Cuando el poder olvida la historia
Reflexión de un historiador sobre el valor de recordar en política
El ex presidente andaluz Rafael Escuredo alerta de la polarización: "En la Transición, los políticos nos respetábamos"
Como hijo y nieto de quienes padecieron las consecuencias de la guerra civil española, me resulta inevitable observar con cierta preocupación el modo en que algunos discursos y actitudes políticas actuales evocan, en su forma y en su justificación, los argumentos que en el pasado precedieron a aquel desastre nacional. No se trata, naturalmente, de equiparar épocas ni de dramatizar los hechos; la España de hoy es una democracia consolidada, con instituciones legítimas y un marco de libertades que costó décadas recuperar. Pero precisamente por eso, por el precio que tuvo su reconstrucción, conviene mantener la lucidez crítica frente a cualquier deriva que, en nombre del bien común, erosione los principios del Estado de Derecho.
En 1936, quienes se alzaron contra el orden constitucional vigente afirmaron actuar "por el bien de España", en defensa del orden y de la unidad nacional. Decían hacerlo movidos por el "amor a la patria" y por la "necesidad" de poner fin al desorden político. Aquella retórica, paternalista y redentora, sirvió para justificar una dictadura que, durante casi cuarenta años, anuló las libertades políticas y la pluralidad de pensamiento. No fue el odio declarado lo que destruyó la convivencia, sino el convencimiento de que había que suspenderla temporalmente para salvarla.

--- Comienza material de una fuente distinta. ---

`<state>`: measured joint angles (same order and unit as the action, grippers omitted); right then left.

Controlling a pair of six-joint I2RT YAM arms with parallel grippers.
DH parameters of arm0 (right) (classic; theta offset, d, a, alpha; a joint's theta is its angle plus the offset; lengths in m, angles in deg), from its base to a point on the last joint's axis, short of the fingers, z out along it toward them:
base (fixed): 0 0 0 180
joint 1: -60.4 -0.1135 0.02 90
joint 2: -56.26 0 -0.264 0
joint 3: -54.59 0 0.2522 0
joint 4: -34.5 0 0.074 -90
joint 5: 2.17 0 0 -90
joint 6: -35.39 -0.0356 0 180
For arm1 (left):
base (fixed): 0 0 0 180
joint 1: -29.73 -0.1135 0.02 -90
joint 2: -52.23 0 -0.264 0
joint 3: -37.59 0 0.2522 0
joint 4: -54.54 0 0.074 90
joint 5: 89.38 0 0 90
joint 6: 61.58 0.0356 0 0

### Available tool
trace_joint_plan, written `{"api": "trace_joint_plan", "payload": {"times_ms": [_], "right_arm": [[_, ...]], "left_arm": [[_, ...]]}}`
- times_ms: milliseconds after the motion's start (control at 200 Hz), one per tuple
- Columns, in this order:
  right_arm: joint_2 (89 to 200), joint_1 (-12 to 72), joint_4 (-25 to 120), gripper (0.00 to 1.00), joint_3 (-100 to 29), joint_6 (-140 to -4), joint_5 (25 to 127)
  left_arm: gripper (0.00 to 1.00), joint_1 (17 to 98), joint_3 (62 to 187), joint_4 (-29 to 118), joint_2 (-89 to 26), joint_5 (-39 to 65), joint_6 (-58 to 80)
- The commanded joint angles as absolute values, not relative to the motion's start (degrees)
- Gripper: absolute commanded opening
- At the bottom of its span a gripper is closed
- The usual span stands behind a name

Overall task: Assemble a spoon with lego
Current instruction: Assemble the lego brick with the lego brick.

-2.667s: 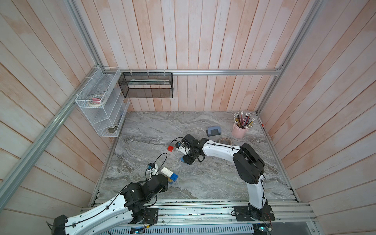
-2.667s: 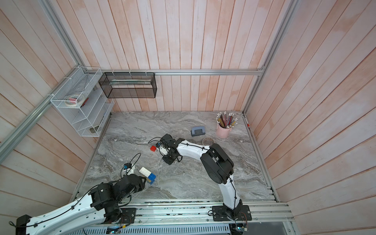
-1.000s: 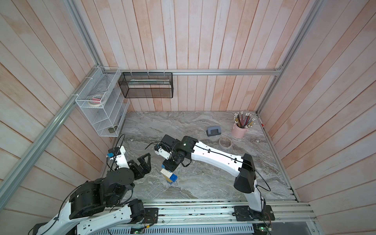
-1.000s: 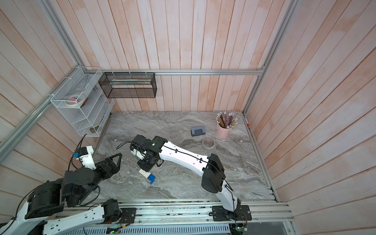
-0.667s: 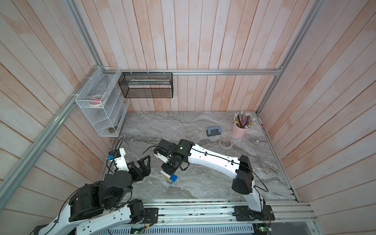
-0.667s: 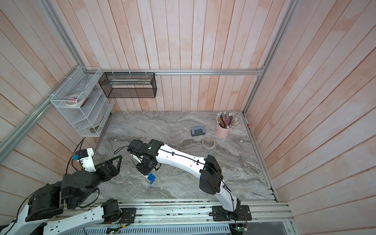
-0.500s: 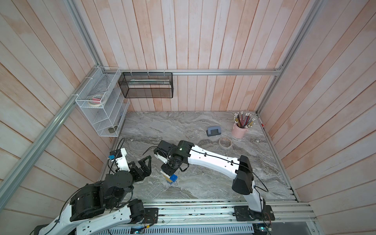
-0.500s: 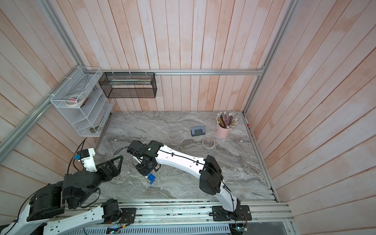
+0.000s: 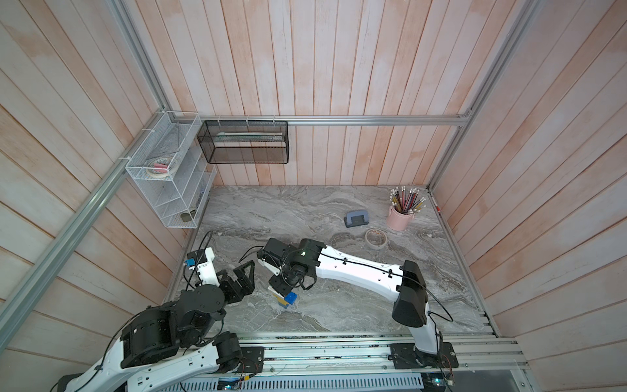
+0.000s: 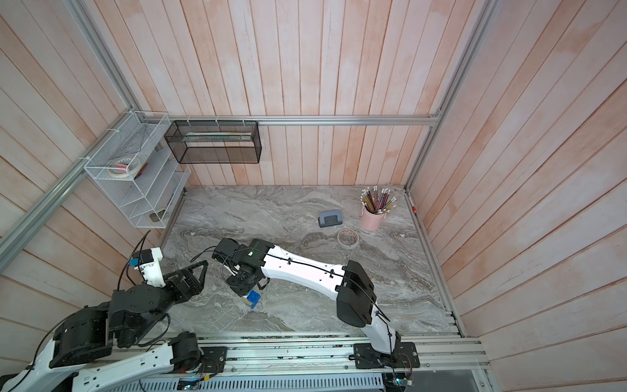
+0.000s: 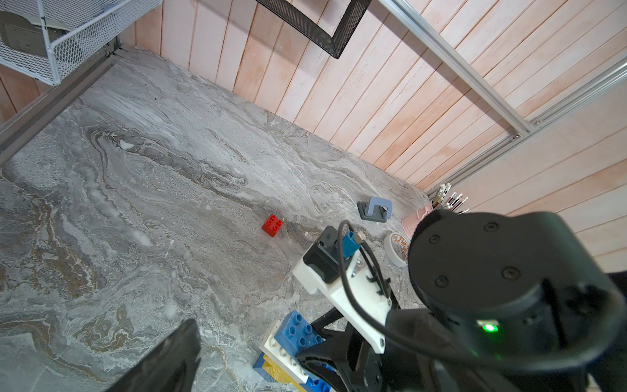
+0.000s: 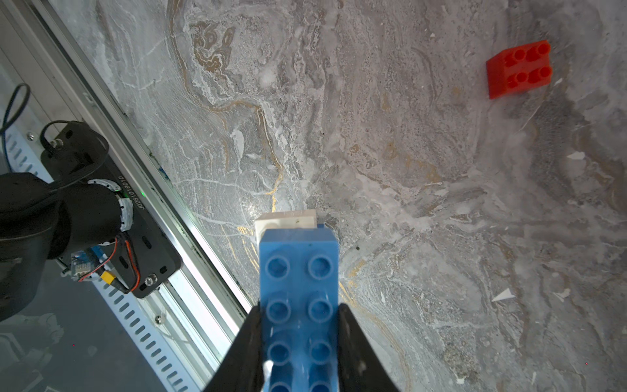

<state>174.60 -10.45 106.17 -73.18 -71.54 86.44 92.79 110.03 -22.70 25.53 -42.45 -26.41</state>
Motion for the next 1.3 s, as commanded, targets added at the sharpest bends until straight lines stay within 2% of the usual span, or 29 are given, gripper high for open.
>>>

Hoy, en un contexto muy distinto, resuenan a veces ecos de aquella lógica. Cuando se invoca el bien general para imponer decisiones unilaterales; cuando se justifica la excepcionalidad como norma o se relativizan los límites legales y éticos en nombre de la urgencia; cuando la política se ampara en la emoción o en el miedo para legitimar sus actos, conviene recordar lo aprendido. Las democracias no se quiebran de pronto, sino que se desgastan lentamente, a través de la desconfianza, la polarización y el descrédito de las instituciones.
El estudio de la historia enseña que el deterioro democrático no siempre adopta formas violentas. Puede manifestarse en el lenguaje: en el uso de palabras como "enemigo", "traidor" o "corrupto" para etiquetar al adversario político; en la banalización del insulto; o en la creencia de que la discrepancia justifica la descalificación moral. La historia reciente de Europa muestra hasta qué punto la manipulación del miedo, la urgencia o el patriotismo mal entendido pueden abrir la puerta a formas suaves de autoritarismo.

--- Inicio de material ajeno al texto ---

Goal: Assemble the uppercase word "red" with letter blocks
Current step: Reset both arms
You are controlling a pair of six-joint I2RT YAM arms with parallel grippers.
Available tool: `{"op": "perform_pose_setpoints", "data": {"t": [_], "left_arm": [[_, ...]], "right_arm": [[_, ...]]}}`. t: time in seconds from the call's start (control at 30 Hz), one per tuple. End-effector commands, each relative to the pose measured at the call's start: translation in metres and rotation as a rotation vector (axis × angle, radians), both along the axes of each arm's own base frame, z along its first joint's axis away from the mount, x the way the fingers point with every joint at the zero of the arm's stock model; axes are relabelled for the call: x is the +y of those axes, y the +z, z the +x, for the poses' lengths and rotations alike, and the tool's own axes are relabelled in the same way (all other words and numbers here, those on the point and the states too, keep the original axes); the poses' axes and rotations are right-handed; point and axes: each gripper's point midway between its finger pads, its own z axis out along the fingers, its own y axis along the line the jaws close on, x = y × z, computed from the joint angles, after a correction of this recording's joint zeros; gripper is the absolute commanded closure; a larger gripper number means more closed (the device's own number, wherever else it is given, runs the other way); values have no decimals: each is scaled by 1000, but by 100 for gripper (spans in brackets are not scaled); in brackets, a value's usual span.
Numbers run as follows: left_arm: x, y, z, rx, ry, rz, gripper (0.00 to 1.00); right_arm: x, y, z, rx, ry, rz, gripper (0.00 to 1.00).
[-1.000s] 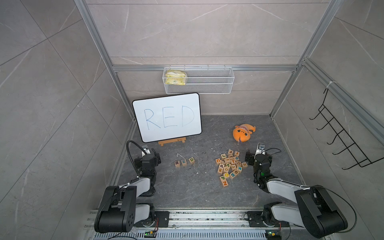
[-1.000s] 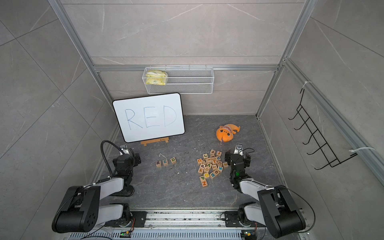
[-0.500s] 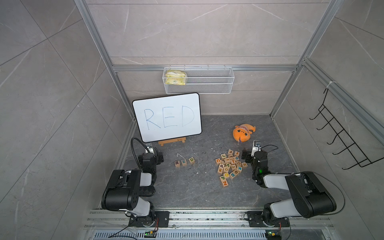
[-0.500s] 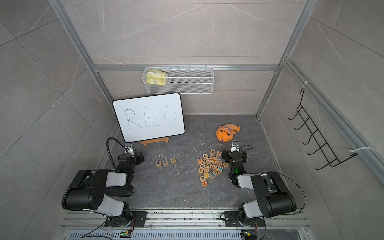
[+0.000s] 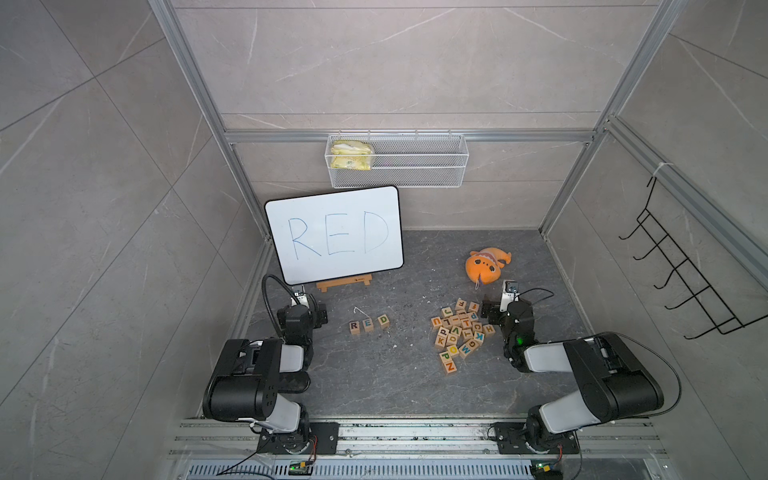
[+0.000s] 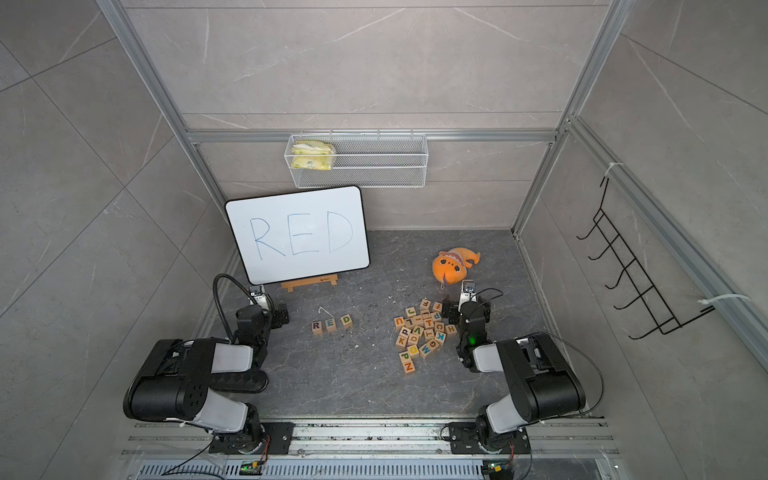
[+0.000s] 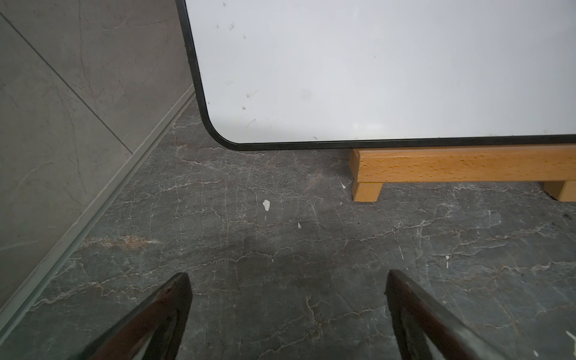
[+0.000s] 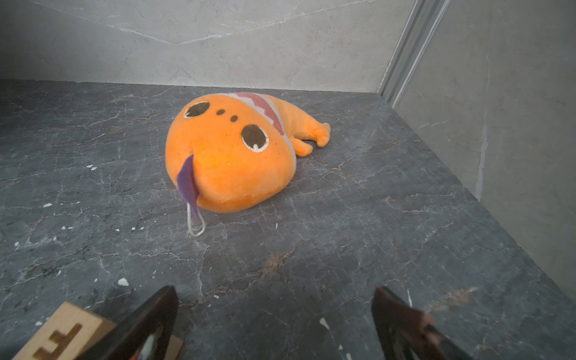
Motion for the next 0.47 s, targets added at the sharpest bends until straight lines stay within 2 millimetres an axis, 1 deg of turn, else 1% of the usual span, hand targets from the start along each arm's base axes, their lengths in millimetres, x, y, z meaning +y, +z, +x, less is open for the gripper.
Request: {"op": "perform_pose_setpoints", "data": {"t": [0.0,0.33,0.43], "left_arm": [[1,21,12,-72,-4,14,0],[1,20,12,-69,-4,14,0],[2,20,12,-70,-3,14,0]], "right_arm": [[1,9,6,-28,7,1,0],[2,9,8,-24,13,6,0],[-1,9,5,-32,5,2,0]]}}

La confusión entre gobierno y Estado, entre la lealtad institucional y la obediencia partidista, es otro de los síntomas más preocupantes de ese desgaste. La autoridad política no puede confundirse con la propiedad de las instituciones, ni el poder con la verdad.

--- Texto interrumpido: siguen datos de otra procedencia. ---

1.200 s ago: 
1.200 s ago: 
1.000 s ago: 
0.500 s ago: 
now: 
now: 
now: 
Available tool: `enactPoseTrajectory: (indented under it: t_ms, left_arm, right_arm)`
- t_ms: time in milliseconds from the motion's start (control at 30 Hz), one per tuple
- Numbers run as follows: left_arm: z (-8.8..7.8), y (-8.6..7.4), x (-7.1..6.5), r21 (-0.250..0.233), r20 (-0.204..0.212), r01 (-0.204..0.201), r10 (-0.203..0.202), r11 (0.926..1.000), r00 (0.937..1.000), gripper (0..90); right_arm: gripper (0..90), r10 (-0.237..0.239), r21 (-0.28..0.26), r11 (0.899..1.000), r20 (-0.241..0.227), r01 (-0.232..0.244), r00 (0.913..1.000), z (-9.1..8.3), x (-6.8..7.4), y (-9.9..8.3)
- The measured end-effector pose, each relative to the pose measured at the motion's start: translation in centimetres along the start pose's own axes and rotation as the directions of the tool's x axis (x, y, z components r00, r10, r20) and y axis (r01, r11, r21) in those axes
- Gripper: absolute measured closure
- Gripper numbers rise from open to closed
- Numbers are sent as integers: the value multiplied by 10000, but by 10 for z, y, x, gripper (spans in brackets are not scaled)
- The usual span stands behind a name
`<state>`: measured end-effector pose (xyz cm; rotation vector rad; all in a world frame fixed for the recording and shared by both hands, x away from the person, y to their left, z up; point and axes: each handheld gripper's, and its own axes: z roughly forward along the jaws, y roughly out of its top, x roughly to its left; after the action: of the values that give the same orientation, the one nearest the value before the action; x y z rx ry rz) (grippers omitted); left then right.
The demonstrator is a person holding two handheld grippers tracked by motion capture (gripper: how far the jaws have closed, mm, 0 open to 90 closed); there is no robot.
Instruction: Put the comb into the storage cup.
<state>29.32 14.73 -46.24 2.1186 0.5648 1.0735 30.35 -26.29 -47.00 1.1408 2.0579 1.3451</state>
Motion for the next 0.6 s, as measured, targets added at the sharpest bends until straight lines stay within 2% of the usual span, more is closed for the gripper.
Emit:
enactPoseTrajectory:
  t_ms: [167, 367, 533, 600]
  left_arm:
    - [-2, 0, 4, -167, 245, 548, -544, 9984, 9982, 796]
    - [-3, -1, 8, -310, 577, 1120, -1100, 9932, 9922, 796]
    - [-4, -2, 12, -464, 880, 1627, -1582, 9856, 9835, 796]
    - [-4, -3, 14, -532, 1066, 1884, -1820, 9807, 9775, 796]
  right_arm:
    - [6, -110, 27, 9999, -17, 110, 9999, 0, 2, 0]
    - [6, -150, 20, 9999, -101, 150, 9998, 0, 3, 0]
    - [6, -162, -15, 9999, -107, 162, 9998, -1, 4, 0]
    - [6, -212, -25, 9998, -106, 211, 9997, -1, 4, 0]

No se trata de mirar atrás con amargura, sino de hacerlo con responsabilidad. Recordar lo que ocurrió no es alimentar divisiones, sino fortalecer la conciencia cívica. La memoria no debe ser instrumento de revancha, sino antídoto frente a la indiferencia. Solo una ciudadanía atenta, educada en el sentido histórico, puede evitar que los errores de ayer reaparezcan disfrazados de necesidad o de virtud.
No es esta una advertencia dirigida a un tiempo o a un gobierno concreto, sino una reflexión que vale para todos, ya que cada generación corre el riesgo de creer que sus fines justifican sus medios. La historia enseña, sin embargo, que esa tentación acaba siempre debilitando aquello que pretende proteger.
Por eso, más que preguntarnos quién tiene razón en la disputa política, conviene preguntarnos si el modo de ejercer el poder respeta la ley, el equilibrio institucional y la verdad. La democracia no se mide solo por el número de votos, sino por la calidad de su conducta pública. Si el régimen del pasado se definió como una "democracia orgánica", quizá hoy debamos prevenirnos contra una "democracia convenida"; aquella que se sostiene más en el intercambio de intereses que en los principios que deberían inspirarla.
En tiempos de ruido y de exaltaciones fáciles, recordar sigue siendo un acto de civismo. La memoria no divide: advierte. Y su advertencia es siempre la misma: que ningún fin, por noble que parezca, justifica jamás la renuncia a la libertad, a la ley ni a la dignidad de la palabra.